> ASSIGNMENT
Your response must be made up of each line in the data below that contains the string "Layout".

> PROVIDED DATA
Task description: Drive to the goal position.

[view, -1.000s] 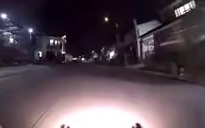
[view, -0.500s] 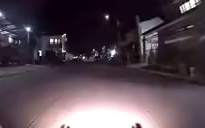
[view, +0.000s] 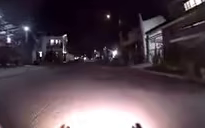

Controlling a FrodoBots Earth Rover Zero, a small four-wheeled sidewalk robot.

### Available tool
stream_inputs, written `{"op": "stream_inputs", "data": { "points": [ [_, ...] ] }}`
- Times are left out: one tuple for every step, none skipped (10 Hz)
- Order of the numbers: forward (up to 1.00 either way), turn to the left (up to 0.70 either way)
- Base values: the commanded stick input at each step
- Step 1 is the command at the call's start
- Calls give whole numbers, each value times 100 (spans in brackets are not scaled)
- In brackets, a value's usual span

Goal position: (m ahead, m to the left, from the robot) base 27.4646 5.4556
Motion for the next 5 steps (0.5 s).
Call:
{"op": "stream_inputs", "data": {
  "points": [
    [85, 0],
    [85, 0],
    [85, 0],
    [85, 0],
    [85, 0]
  ]
}}
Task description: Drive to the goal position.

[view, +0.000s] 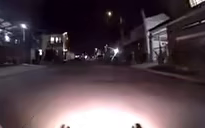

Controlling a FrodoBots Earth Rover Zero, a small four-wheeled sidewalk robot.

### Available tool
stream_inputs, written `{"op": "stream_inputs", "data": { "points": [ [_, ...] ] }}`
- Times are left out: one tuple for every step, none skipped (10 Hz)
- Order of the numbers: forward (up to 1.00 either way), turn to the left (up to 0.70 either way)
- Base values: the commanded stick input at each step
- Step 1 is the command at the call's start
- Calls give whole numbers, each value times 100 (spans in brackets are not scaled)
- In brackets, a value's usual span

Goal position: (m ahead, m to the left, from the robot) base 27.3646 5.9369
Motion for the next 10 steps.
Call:
{"op": "stream_inputs", "data": {
  "points": [
    [85, 0],
    [85, 0],
    [85, 0],
    [85, 0],
    [85, 0],
    [85, 0],
    [85, 0],
    [85, 0],
    [85, 0],
    [85, 0]
  ]
}}
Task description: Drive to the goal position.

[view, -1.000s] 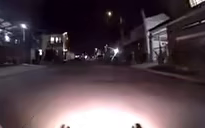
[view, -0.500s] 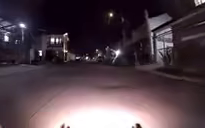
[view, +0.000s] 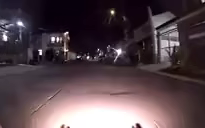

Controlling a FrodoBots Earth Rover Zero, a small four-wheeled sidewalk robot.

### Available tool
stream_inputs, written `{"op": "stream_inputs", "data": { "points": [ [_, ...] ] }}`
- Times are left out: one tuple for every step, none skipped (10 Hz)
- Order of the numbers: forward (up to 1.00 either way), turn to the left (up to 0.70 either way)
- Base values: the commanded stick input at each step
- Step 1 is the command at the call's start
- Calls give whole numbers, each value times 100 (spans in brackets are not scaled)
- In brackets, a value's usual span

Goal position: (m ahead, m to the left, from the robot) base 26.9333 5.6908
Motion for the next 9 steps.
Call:
{"op": "stream_inputs", "data": {
  "points": [
    [85, 0],
    [85, 0],
    [85, 0],
    [85, 0],
    [85, 0],
    [85, 0],
    [85, 0],
    [85, 0],
    [85, 0]
  ]
}}
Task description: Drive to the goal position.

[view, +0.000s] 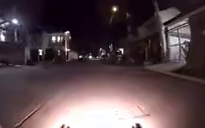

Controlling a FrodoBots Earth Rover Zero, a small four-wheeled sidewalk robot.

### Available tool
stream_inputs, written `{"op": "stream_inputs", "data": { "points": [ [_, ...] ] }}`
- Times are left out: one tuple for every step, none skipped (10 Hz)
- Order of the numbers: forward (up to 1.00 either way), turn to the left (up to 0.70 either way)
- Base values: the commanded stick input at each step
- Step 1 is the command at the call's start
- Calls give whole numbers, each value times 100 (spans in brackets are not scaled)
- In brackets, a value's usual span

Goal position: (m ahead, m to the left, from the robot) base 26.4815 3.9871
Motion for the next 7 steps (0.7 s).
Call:
{"op": "stream_inputs", "data": {
  "points": [
    [85, 0],
    [85, 0],
    [85, 0],
    [85, 0],
    [85, 0],
    [85, 0],
    [85, 0]
  ]
}}
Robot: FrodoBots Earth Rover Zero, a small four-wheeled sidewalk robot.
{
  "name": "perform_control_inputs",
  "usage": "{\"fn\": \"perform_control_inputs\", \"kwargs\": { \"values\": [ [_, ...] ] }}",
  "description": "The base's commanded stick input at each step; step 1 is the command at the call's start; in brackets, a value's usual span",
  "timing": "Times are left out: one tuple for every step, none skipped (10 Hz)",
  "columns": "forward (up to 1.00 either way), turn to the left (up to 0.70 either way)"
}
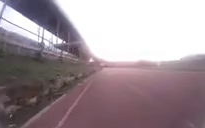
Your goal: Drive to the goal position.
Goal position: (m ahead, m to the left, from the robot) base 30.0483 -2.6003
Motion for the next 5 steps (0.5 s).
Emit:
{"fn": "perform_control_inputs", "kwargs": {
  "values": [
    [0.7, 0.0],
    [0.7, -0.02],
    [0.7, -0.27],
    [0.7, -0.35],
    [0.7, 0.0]
  ]
}}
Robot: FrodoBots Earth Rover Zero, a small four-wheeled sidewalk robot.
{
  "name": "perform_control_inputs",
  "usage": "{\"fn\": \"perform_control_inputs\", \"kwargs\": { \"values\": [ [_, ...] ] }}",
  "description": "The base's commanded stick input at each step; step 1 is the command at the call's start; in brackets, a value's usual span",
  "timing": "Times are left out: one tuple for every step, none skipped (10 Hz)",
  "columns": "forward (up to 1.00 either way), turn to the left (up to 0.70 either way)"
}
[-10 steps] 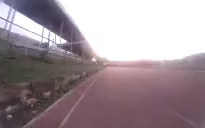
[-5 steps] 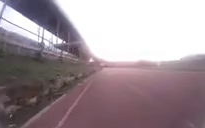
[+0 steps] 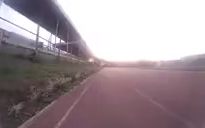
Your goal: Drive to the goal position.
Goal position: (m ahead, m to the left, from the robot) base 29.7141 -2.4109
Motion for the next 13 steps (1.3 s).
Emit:
{"fn": "perform_control_inputs", "kwargs": {
  "values": [
    [0.7, 0.0],
    [0.7, 0.0],
    [0.7, 0.0],
    [0.7, 0.0],
    [0.7, 0.0],
    [0.7, 0.0],
    [0.7, 0.0],
    [0.7, -0.23],
    [0.7, -0.35],
    [0.7, -0.31],
    [0.7, -0.06],
    [0.7, 0.0],
    [0.7, 0.0]
  ]
}}
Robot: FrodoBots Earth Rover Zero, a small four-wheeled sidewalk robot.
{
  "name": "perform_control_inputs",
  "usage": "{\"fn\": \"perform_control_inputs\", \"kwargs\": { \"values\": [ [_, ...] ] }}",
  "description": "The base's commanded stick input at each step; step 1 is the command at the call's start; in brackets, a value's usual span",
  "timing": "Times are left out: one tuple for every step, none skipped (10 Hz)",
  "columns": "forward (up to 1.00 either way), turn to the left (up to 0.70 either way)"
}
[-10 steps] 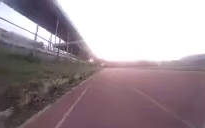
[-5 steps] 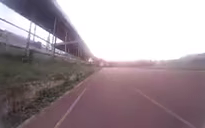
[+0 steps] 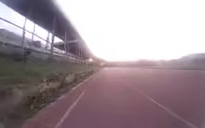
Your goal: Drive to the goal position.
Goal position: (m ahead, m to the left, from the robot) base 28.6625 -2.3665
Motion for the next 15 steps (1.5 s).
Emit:
{"fn": "perform_control_inputs", "kwargs": {
  "values": [
    [0.7, 0.0],
    [0.7, 0.0],
    [0.7, 0.0],
    [0.7, -0.04],
    [0.7, -0.29],
    [0.7, -0.17],
    [0.7, 0.0],
    [0.7, 0.0],
    [0.7, 0.0],
    [0.7, 0.0],
    [0.7, 0.0],
    [0.7, 0.0],
    [0.7, 0.0],
    [0.7, 0.0],
    [0.7, 0.0]
  ]
}}
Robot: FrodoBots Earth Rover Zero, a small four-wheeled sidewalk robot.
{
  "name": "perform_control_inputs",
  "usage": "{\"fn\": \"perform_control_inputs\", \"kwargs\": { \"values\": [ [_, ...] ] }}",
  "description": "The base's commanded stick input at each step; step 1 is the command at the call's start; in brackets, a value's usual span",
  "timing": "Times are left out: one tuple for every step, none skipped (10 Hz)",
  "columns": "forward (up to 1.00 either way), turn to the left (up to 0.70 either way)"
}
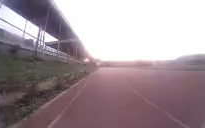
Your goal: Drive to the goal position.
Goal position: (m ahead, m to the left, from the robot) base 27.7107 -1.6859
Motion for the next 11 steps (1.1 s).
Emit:
{"fn": "perform_control_inputs", "kwargs": {
  "values": [
    [0.7, 0.0],
    [0.7, 0.0],
    [0.7, 0.0],
    [0.7, 0.0],
    [0.7, 0.0],
    [0.7, 0.0],
    [0.7, 0.0],
    [0.7, 0.0],
    [0.7, 0.0],
    [0.7, 0.0],
    [0.7, 0.0]
  ]
}}
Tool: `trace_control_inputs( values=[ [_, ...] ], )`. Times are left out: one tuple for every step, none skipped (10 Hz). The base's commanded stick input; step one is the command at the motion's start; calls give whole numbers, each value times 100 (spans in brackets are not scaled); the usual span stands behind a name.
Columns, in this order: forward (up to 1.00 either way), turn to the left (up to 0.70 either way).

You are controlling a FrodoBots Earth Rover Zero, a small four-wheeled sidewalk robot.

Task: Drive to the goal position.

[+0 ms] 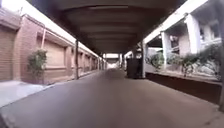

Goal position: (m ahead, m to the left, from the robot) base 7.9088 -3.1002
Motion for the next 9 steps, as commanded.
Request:
trace_control_inputs(
  values=[
    [70, 0],
    [70, 0],
    [70, 0],
    [70, 0],
    [70, 0],
    [70, 0],
    [70, 0],
    [70, 0],
    [70, 0]
  ],
)
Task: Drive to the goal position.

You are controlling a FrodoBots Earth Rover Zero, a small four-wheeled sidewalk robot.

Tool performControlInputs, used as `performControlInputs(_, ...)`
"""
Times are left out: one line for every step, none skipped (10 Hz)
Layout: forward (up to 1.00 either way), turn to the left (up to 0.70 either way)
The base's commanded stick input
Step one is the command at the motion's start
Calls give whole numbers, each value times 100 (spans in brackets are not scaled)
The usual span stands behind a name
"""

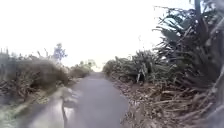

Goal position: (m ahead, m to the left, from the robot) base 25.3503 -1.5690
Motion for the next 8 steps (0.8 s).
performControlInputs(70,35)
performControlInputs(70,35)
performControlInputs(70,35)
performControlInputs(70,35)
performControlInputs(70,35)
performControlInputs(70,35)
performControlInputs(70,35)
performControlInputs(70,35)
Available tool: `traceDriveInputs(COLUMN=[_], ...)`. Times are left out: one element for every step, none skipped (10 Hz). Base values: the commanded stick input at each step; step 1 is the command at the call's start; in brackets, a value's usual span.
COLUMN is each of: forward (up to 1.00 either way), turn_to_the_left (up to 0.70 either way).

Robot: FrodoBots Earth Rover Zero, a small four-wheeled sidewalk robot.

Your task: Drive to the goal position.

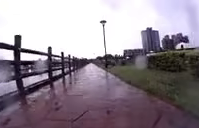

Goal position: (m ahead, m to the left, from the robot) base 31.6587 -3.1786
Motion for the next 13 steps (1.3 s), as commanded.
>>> traceDriveInputs(forward=[1.0, 1.0, 1.0, 1.0, 1.0, 1.0, 1.0, 1.0, 1.0, 1.0, 1.0, 1.0, 1.0], turn_to_the_left=[0.0, 0.0, 0.16, 0.4, 0.4, 0.33, 0.14, 0.0, 0.0, 0.0, 0.0, 0.0, 0.0])
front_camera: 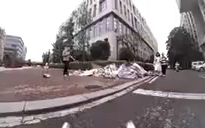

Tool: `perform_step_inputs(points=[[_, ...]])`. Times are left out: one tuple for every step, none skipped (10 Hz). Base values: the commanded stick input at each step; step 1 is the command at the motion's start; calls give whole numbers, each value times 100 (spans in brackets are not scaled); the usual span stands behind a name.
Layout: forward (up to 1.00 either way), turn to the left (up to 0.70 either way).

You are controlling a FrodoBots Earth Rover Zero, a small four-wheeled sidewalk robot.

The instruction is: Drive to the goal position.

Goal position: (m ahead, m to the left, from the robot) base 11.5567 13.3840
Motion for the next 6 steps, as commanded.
perform_step_inputs(points=[[45, 0], [45, 0], [45, 0], [45, 0], [45, 0], [45, -15]])
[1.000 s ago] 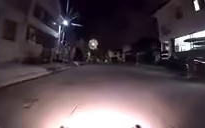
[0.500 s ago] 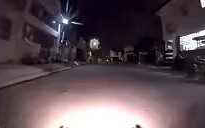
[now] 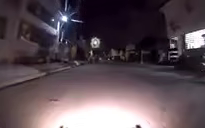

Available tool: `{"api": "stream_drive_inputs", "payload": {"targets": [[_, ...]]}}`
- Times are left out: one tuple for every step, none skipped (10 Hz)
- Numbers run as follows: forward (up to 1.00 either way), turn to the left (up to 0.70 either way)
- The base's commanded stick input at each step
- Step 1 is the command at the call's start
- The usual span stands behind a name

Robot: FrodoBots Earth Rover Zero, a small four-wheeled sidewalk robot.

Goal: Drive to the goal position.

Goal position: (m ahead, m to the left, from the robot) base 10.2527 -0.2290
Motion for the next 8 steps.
{"api": "stream_drive_inputs", "payload": {"targets": [[0.85,-0.20],[0.85,-0.32],[0.85,-0.20],[0.85,-0.04],[0.85,0.00],[0.85,0.00],[0.85,0.00],[0.85,0.00]]}}
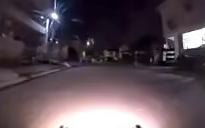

> EXERCISE OUTPUT
Layout: forward (up to 1.00 either way), turn to the left (up to 0.70 either way)
Layout: forward (up to 1.00 either way), turn to the left (up to 0.70 either way).

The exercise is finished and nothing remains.